The prior art has addressed bit whirl and weight on bit issues.
Such issues have been addressed in the U.S. Pat. No. 6,443,249 to
Beuershausen, which is herein incorporated by reference for all
that it contains. The '249 patent discloses a PDC-equipped rotary
drag bit especially suitable for directional drilling. Cutter
chamfer size and backrake angle, as well as cutter backrake, may be
varied along the bit profile between the center of the bit and the
gage to provide a less aggressive center and more aggressive outer
region on the bit face, to enhance stability while maintaining side
cutting capability, as well as providing a high rate of penetration
under relatively high weight on bit.
U.S. Pat. No. 6,298,930 to Sinor which is herein incorporated by
reference for all that it contains, discloses a rotary drag bit
including exterior features to control the depth of cut by cutters
mounted thereon, so as to control the volume of formation material
cut per bit rotation as well as the torque experienced by the bit
and an associated bottomhole assembly. The exterior features
preferably precede, taken in the direction of bit rotation, cutters
with which they are associated, and provide sufficient bearing area
so as to support the bit against the bottom of the borehole under
weight on bit without exceeding the compressive strength of the
formation rock.
U.S. Pat. No. 6,363,780 to Rey-Fabret which is herein incorporated
by reference for all that it contains, discloses a system and
method for generating an alarm relative to effective longitudinal
behavior of a drill bit fastened to the end of a tool string driven
in rotation in a well by a driving device situated at the surface,
using a physical model of the drilling process based on general
mechanics equations. The following steps are carried out: the model
is reduced so to retain only pertinent modes, at least two values
Rf and Rwob are calculated, Rf being a function of the principal
oscillation frequency of weight on hook WOH divided by the average
instantaneous rotating speed at the surface, Rwob being a function
of the standard deviation of the signal of the weight on bit WOB
estimated by the reduced longitudinal model from measurement of the
signal of the weight on hook WOH, divided by the average weight on
bit defined from the weight of the string and the average weight on
hook. Any danger from the longitudinal behavior of the drill bit is
determined from the values of Rf and Rwob.

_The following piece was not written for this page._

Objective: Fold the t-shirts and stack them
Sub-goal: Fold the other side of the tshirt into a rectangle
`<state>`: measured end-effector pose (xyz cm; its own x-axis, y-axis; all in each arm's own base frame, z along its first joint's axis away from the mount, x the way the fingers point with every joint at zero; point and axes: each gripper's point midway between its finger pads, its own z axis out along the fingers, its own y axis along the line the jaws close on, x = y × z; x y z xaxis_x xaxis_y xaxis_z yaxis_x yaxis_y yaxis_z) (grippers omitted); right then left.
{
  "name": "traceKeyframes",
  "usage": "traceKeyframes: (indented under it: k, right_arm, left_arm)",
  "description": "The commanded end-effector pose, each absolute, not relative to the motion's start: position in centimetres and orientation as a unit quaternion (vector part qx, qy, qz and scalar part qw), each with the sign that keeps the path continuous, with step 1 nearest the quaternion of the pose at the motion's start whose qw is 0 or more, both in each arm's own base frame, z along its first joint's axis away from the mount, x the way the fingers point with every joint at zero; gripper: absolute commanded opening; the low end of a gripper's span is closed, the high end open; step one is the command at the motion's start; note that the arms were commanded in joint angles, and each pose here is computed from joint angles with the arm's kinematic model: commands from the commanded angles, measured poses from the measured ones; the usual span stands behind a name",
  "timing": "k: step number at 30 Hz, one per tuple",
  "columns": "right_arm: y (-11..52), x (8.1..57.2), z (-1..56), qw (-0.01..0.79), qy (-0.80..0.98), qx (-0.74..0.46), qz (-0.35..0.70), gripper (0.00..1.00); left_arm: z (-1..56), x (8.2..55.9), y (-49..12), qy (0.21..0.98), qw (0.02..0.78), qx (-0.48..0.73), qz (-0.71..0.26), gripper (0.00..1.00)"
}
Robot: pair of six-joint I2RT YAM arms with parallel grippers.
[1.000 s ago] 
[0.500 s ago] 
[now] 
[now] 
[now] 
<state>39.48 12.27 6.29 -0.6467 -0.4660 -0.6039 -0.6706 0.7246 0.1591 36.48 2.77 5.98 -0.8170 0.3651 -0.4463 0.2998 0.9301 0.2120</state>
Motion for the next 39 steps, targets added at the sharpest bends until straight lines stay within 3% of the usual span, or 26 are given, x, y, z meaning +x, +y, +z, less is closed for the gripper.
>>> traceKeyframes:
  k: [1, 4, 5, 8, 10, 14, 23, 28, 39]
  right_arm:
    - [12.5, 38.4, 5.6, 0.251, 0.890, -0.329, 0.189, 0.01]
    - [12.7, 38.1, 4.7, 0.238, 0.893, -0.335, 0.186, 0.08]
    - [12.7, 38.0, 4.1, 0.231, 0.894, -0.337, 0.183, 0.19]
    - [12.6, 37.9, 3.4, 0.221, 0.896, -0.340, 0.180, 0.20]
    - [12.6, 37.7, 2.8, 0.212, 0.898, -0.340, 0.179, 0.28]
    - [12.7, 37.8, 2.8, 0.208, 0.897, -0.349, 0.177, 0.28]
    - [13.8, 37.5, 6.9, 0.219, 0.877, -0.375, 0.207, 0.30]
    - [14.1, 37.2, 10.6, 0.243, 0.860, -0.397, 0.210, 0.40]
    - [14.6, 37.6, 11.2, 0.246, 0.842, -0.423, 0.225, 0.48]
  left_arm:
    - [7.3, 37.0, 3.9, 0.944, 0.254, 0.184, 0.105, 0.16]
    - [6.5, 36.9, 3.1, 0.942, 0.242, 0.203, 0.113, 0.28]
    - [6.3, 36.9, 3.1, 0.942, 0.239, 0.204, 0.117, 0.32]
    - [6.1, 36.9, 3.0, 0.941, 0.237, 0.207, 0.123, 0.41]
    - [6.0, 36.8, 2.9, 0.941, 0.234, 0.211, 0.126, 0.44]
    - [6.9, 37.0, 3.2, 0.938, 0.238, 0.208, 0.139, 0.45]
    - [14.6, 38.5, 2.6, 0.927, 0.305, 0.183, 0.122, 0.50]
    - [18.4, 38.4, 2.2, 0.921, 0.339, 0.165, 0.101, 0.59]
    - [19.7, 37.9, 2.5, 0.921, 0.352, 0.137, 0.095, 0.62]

U.S. Pat. No. 5,806,611 to Van Den Steen which is herein
incorporated by reference for all that it contains, discloses a
device for controlling weight on bit of a drilling assembly for
drilling a borehole in an earth formation. The device includes a
fluid passage for the drilling fluid flowing through the drilling
assembly, and control means for controlling the flow resistance of
drilling fluid in the passage in a manner that the flow resistance
increases when the fluid pressure in the passage decreases and that
the flow resistance decreases when the fluid pressure in the
passage increases.
U.S. Pat. No. 5,864,058 to Chen which is herein incorporated by
reference for all that is contains, discloses a downhole sensor sub
in the lower end of a drillstring, such sub having three
orthogonally positioned accelerometers for measuring vibration of a
drilling component. The lateral acceleration is measured along
either the X or Y axis and then analyzed in the frequency domain as
to peak frequency and magnitude at such peak frequency. Backward
whirling of the drilling component is indicated when the magnitude
at the peak frequency exceeds a predetermined value. A low whirling
frequency accompanied by a high acceleration magnitude based on
empirically established values is associated with destructive
vibration of the filling component. One or more drilling parameters
(weight on bit, rotary speed, etc.) is then altered to reduce or
eliminate such destructive vibration.
BRIEF SUMMARY OF THE INVENTION
A drill bit having a bit body, and axis of rotation, and a working
face, the working face having a plurality of fixed cutting
elements. A jack element extends from the working face and is
coaxial with the axis of rotation and is a hard metal insert. A
plurality of high pressure jets are disposed within the working
face and surround the jack element, wherein at least one jet is
disposed at least as close to the jack element as an inner most
cutting element of the plurality of cutting elements. The bit may
be a shear bit or a percussion bit.
The jack element may comprise a surface comprising a material with
a hardness of at least 63 HRc. The material may comprise a
polycrystalline diamond, natural diamond, synthetic diamond, vapor
deposited diamond, silicon bonded diamond, cobalt bonded diamond,
thermally stable diamond, polycrystalline diamond with a binder
concentration of 1 to 40 weight percent, infiltrated diamond,
layered diamond, polished diamond, course diamond, fine diamond,
cubic boron nitride, chromium, titanium, matrix, diamond
impregnated matrix, diamond impregnated carbide, a cemented metal
carbide, tungsten carbide, niobium, or combinations thereof. The
jack element may be rotationally isolated from the bit body of the
drill bit and at least one jet may be rotationally fixed to the
jack element.
At least a portion of a fluid pathway connecting a bore of the bit
body to the at least one jet may be disposed within an axial groove
at a proximal end of the jack element. A fluid pathway may connect
a bore of the bit body to a plurality of jets.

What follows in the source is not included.